Al sentenciar a la pareja el lunes, el juez Perrins dijo que el robo fue un “ataque de turba severo y planeado”.
“Este no fue un robo oportunista; hay evidencia abrumadora de que buscaban víctimas ricas para robar ese día”, dijo el juez.
Amin fue condenado a cuatro años de prisión, mientras que Kamali fue condenada a tres años de prisión.

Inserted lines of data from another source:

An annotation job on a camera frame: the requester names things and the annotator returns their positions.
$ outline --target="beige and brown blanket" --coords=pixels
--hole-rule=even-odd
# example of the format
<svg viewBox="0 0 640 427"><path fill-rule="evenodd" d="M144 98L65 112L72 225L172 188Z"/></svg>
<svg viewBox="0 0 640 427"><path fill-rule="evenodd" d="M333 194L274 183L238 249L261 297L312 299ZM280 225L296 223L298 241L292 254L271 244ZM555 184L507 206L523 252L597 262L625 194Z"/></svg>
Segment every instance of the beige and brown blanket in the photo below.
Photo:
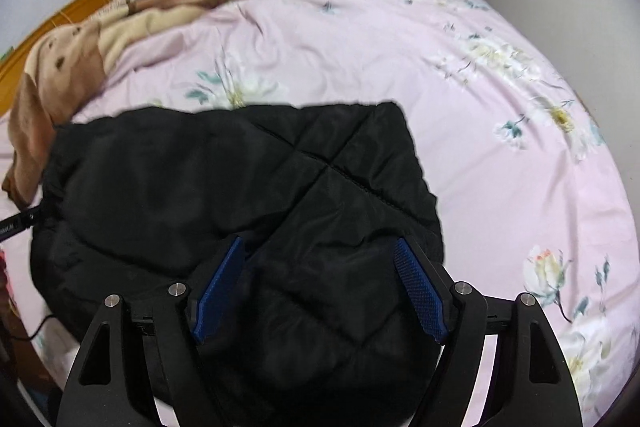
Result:
<svg viewBox="0 0 640 427"><path fill-rule="evenodd" d="M14 161L2 190L20 209L36 195L55 138L99 93L127 46L187 24L228 0L137 0L79 25L60 26L31 49L9 120Z"/></svg>

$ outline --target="pink floral bedsheet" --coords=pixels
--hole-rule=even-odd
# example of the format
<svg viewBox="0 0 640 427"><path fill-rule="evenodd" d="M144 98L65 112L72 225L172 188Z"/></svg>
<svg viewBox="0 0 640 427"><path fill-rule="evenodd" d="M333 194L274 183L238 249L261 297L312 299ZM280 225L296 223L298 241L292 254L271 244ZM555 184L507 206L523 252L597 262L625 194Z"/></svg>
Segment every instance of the pink floral bedsheet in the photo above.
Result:
<svg viewBox="0 0 640 427"><path fill-rule="evenodd" d="M628 378L640 327L638 241L600 131L552 65L482 0L241 0L131 47L76 118L395 100L438 200L446 267L486 295L533 293L559 337L586 426ZM10 147L2 134L0 160ZM14 209L4 200L2 217ZM4 243L28 330L46 306L27 234ZM34 341L62 384L77 344L56 321ZM480 416L488 341L465 420ZM162 407L163 420L175 418Z"/></svg>

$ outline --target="black quilted fabric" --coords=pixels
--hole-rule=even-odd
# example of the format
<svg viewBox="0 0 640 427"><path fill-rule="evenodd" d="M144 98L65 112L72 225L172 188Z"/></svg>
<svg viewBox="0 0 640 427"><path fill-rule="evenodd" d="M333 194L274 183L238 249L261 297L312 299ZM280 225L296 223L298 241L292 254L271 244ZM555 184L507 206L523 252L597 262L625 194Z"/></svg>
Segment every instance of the black quilted fabric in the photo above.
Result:
<svg viewBox="0 0 640 427"><path fill-rule="evenodd" d="M144 108L60 130L32 275L81 339L106 295L188 277L239 234L245 270L199 349L226 415L241 426L398 425L438 348L393 244L413 235L441 263L435 202L393 103ZM147 359L163 397L152 347Z"/></svg>

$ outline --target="silver bolt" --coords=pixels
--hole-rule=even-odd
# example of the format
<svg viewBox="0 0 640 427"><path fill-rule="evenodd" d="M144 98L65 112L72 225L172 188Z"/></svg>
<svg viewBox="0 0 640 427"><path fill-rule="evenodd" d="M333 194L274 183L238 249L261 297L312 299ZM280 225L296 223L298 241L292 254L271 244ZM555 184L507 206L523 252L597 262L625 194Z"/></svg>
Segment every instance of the silver bolt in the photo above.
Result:
<svg viewBox="0 0 640 427"><path fill-rule="evenodd" d="M536 298L530 293L523 293L520 296L520 300L525 306L533 306L536 303Z"/></svg>
<svg viewBox="0 0 640 427"><path fill-rule="evenodd" d="M177 282L169 286L169 295L173 295L174 297L179 297L186 291L187 291L187 286L185 286L181 282Z"/></svg>
<svg viewBox="0 0 640 427"><path fill-rule="evenodd" d="M109 295L104 300L104 305L107 306L107 308L113 308L114 306L117 306L119 302L120 302L120 297L114 294L114 295Z"/></svg>
<svg viewBox="0 0 640 427"><path fill-rule="evenodd" d="M456 285L453 286L460 295L469 295L471 293L471 285L468 282L456 282Z"/></svg>

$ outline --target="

Debido a la duración de sus sentencias, ambos están sujetos a disposiciones de deportación automática, escuchó el tribunal.

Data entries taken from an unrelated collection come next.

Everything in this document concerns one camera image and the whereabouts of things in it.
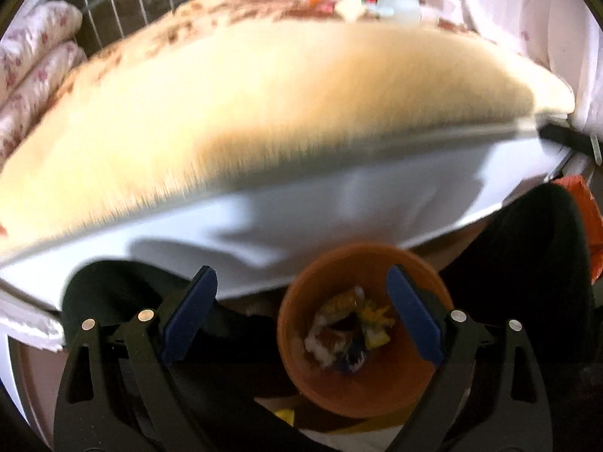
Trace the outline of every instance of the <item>orange bucket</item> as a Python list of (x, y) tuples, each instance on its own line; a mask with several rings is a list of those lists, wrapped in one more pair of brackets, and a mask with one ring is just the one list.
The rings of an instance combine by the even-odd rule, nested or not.
[(290, 379), (314, 404), (349, 418), (373, 418), (415, 403), (435, 368), (419, 355), (396, 315), (391, 341), (372, 350), (364, 366), (351, 376), (321, 369), (306, 352), (304, 339), (314, 315), (330, 297), (360, 286), (378, 306), (390, 305), (385, 277), (401, 264), (418, 287), (438, 296), (451, 310), (452, 300), (436, 271), (417, 255), (381, 244), (353, 244), (333, 250), (309, 265), (291, 284), (280, 307), (277, 341)]

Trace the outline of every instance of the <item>silver rivet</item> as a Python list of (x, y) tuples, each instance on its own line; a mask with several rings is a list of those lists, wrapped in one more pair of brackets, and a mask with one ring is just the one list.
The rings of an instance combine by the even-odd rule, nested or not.
[(523, 326), (518, 320), (510, 319), (509, 328), (511, 328), (513, 331), (521, 331), (523, 329)]
[(155, 313), (152, 309), (145, 309), (138, 313), (138, 319), (142, 322), (150, 321), (155, 316)]
[(451, 312), (450, 317), (457, 323), (465, 323), (467, 320), (467, 315), (458, 309), (455, 309), (453, 312)]
[(94, 321), (92, 318), (85, 320), (82, 324), (81, 324), (81, 328), (84, 331), (88, 331), (91, 330), (92, 328), (94, 328), (94, 325), (96, 324), (96, 321)]

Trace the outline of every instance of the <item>brown floor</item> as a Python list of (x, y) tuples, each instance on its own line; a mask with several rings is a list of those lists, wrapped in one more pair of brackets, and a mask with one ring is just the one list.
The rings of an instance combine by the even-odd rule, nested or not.
[[(416, 247), (414, 251), (436, 270), (441, 270), (454, 260), (468, 244), (481, 232), (487, 220), (478, 221), (453, 233), (444, 235)], [(275, 315), (280, 294), (259, 294), (228, 301), (227, 305), (242, 313)], [(31, 411), (30, 421), (34, 430), (52, 447), (54, 426), (54, 406), (57, 399), (61, 374), (67, 360), (67, 353), (54, 354), (26, 345), (14, 345), (15, 357), (20, 369), (23, 406)]]

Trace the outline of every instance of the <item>candy wrapper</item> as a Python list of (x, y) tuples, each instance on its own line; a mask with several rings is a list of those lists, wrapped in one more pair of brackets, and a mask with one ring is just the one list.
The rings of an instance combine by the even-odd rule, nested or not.
[(369, 352), (390, 341), (388, 330), (396, 320), (386, 316), (389, 306), (378, 307), (354, 287), (328, 299), (316, 312), (305, 348), (321, 368), (354, 374)]

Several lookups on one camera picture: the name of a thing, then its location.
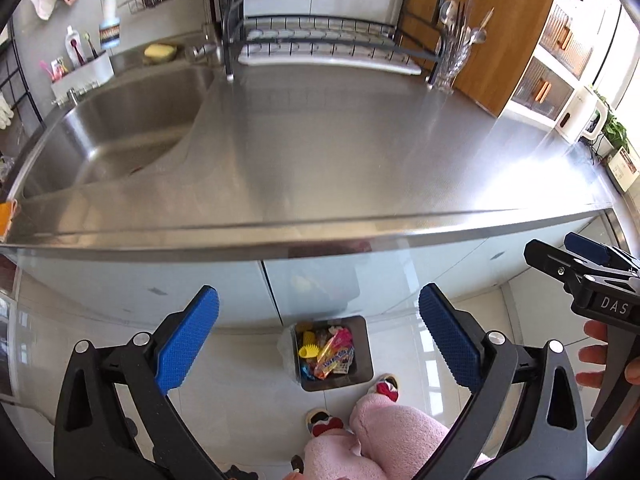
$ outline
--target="white bottle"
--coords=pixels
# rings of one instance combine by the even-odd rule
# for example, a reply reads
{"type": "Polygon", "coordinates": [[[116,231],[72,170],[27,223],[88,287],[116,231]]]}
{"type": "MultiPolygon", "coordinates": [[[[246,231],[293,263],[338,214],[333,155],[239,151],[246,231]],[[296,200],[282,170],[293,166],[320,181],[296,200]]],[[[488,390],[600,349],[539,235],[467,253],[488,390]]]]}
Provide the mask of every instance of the white bottle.
{"type": "Polygon", "coordinates": [[[86,63],[82,43],[80,43],[80,34],[77,30],[73,30],[71,25],[66,28],[65,48],[74,68],[79,68],[86,63]]]}

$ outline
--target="foot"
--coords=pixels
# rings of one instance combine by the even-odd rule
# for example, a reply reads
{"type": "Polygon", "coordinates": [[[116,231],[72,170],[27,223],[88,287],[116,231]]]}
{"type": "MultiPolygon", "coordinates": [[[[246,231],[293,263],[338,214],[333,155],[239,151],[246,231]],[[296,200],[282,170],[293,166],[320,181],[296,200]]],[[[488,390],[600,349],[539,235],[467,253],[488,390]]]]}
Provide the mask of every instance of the foot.
{"type": "Polygon", "coordinates": [[[399,394],[398,389],[398,379],[396,379],[396,376],[392,374],[385,374],[378,379],[376,384],[370,387],[369,393],[384,395],[393,402],[397,402],[399,394]]]}
{"type": "Polygon", "coordinates": [[[306,427],[311,436],[320,436],[327,430],[342,430],[344,423],[340,418],[319,408],[306,414],[306,427]]]}

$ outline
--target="green plant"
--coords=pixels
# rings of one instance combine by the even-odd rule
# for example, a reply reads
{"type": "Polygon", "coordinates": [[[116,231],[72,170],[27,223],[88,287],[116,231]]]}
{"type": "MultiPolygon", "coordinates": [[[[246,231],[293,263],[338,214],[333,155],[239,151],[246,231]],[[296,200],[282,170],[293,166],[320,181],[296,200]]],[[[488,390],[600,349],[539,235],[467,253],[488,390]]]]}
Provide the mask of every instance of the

“Mi expectativa es que usted será deportado cuando lo liberen”, dijo el juez Perrins.
Mayfair, una de las zonas más caras y caras de Londres, se ha convertido en un foco de delincuencia con frecuentes bandas de ladrones que buscan cosas para robar.

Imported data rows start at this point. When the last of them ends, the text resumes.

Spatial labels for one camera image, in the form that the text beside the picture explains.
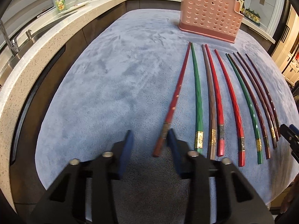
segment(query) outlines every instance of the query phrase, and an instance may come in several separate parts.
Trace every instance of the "kitchen sink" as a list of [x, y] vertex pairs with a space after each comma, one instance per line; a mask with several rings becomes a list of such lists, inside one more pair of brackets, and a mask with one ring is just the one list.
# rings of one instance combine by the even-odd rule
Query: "kitchen sink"
[[35, 42], [38, 41], [39, 38], [41, 38], [47, 31], [49, 31], [51, 28], [53, 28], [56, 24], [64, 20], [65, 18], [69, 17], [74, 13], [67, 14], [63, 17], [60, 17], [59, 19], [49, 23], [48, 25], [42, 27], [41, 29], [37, 30], [35, 33], [32, 34], [31, 38], [27, 39], [19, 48], [19, 52], [16, 56], [12, 56], [8, 62], [5, 64], [3, 69], [0, 71], [0, 91], [7, 80], [8, 76], [12, 72], [12, 70], [15, 68], [17, 63], [20, 61], [20, 59], [25, 55], [25, 53], [33, 46]]

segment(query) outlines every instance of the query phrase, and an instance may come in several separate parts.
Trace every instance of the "green chopstick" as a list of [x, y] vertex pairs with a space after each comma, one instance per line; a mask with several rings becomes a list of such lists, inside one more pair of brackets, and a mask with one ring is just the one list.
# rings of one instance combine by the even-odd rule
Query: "green chopstick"
[[247, 105], [248, 105], [248, 108], [249, 108], [249, 112], [250, 112], [250, 115], [251, 115], [251, 119], [252, 119], [252, 125], [253, 125], [253, 129], [254, 129], [254, 132], [255, 132], [255, 140], [256, 140], [256, 145], [257, 145], [257, 153], [258, 153], [258, 164], [262, 164], [262, 142], [261, 142], [261, 137], [260, 137], [260, 132], [259, 132], [259, 128], [258, 128], [258, 121], [257, 121], [257, 118], [256, 118], [256, 114], [255, 114], [255, 111], [253, 109], [253, 105], [252, 105], [252, 100], [248, 94], [248, 91], [246, 89], [246, 86], [237, 70], [237, 68], [235, 67], [234, 63], [232, 62], [231, 58], [229, 57], [229, 55], [226, 53], [226, 56], [231, 64], [231, 66], [233, 67], [234, 71], [235, 71], [235, 74], [239, 80], [239, 83], [242, 87], [242, 90], [243, 90], [243, 93], [244, 93], [244, 96], [245, 96], [245, 99], [246, 99], [246, 102], [247, 102]]
[[202, 121], [202, 100], [201, 100], [199, 73], [198, 73], [198, 67], [197, 67], [197, 61], [196, 61], [193, 43], [191, 43], [191, 51], [192, 51], [194, 78], [195, 78], [195, 108], [196, 108], [194, 149], [195, 151], [202, 154], [203, 135], [204, 135], [203, 121]]

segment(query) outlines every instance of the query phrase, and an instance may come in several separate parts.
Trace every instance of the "white plate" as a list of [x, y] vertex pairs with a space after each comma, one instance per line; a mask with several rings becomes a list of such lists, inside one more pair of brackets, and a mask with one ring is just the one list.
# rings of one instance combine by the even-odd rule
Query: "white plate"
[[89, 4], [90, 2], [91, 2], [91, 0], [88, 0], [86, 2], [78, 3], [78, 4], [74, 5], [74, 6], [69, 7], [68, 9], [66, 9], [66, 10], [58, 13], [58, 15], [64, 15], [64, 14], [67, 14], [69, 12], [72, 12], [72, 11], [74, 11], [74, 10], [80, 8], [80, 7], [83, 7], [83, 6], [87, 5], [87, 4]]

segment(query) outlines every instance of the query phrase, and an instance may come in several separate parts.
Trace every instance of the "dish soap bottle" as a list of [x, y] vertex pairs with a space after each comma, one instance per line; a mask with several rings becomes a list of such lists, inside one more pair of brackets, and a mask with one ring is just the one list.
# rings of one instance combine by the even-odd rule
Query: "dish soap bottle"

Los delincuentes atacaron a Besart Krasnicki, de Mount Street, mientras estaba con su esposa embarazada el 11 de mayo del año pasado.
Krasnicki y su esposa salían de una costosa casa escondida (en la foto) cuando fueron asaltados por dos argelinos y otro cómplice.
Nuestro mapa muestra cómo a las bandas de ladrones de bicicletas les gusta atacar las zonas más prósperas del centro de Londres, alrededor de Park Lane, Mayfair y Oxford Street.
Los grupos argelinos en particular han atacado el distrito, y una investigación revela que el 28 por ciento de los teléfonos robados en Gran Bretaña terminan en el país del norte de África, lo que lo convierte en un destino más global que China.
Los delincuentes comenzaron a esperar a que los ricos aparecieran en los bares elegantes de Mayfair, asaltándolos violentamente cuando salían a la calle.
A principios de este mes, el presentador de la BBC Ben Thompson temía por su seguridad cuando le robaron cuando salía de un restaurante en Mayfair con un amigo.
El 11 de marzo, él y Rosa Dove fueron retenidos por seis hombres antes de derribar a Rosa al suelo y robarle su reloj Patek Philippe de 150.000 libras esterlinas.
“Mi comportamiento ha cambiado desde este ataque; ya no me siento seguro en Londres”, dijo Thompson en una declaración sobre el impacto de las víctimas cuando dos pandilleros fueron encarcelados esta semana.
“Entro en pánico cuando oigo que un corredor o un ciclista se acerca detrás de mí”, añadió el ex corresponsal en Oriente Medio.
Se cree que las bandas argelinas han pasado del robo de teléfonos a robos violentos tras una ofensiva de la Policía Metropolitana contra el robo de móviles.
De hecho, el año pasado el número de robos de teléfonos en Londres cayó de 81.365 a 71.391 en 2024.
El ex inspector jefe detective David McKelvie de la Policía Metropolitana dijo: “Los delincuentes se adaptan muy rápidamente y una vez que la policía comienza a tener cierto éxito en la reducción del número de robos de teléfonos, es inevitable que empiecen a buscar en otra parte”.
Una simple evaluación de “riesgo versus recompensa” significa que tiene sentido que intenten robar un reloj muy valioso en lugar de varios teléfonos valiosos.
“En última instancia, la policía necesita atrapar a estas personas más rápidamente y responder más rápidamente a los nuevos acontecimientos”.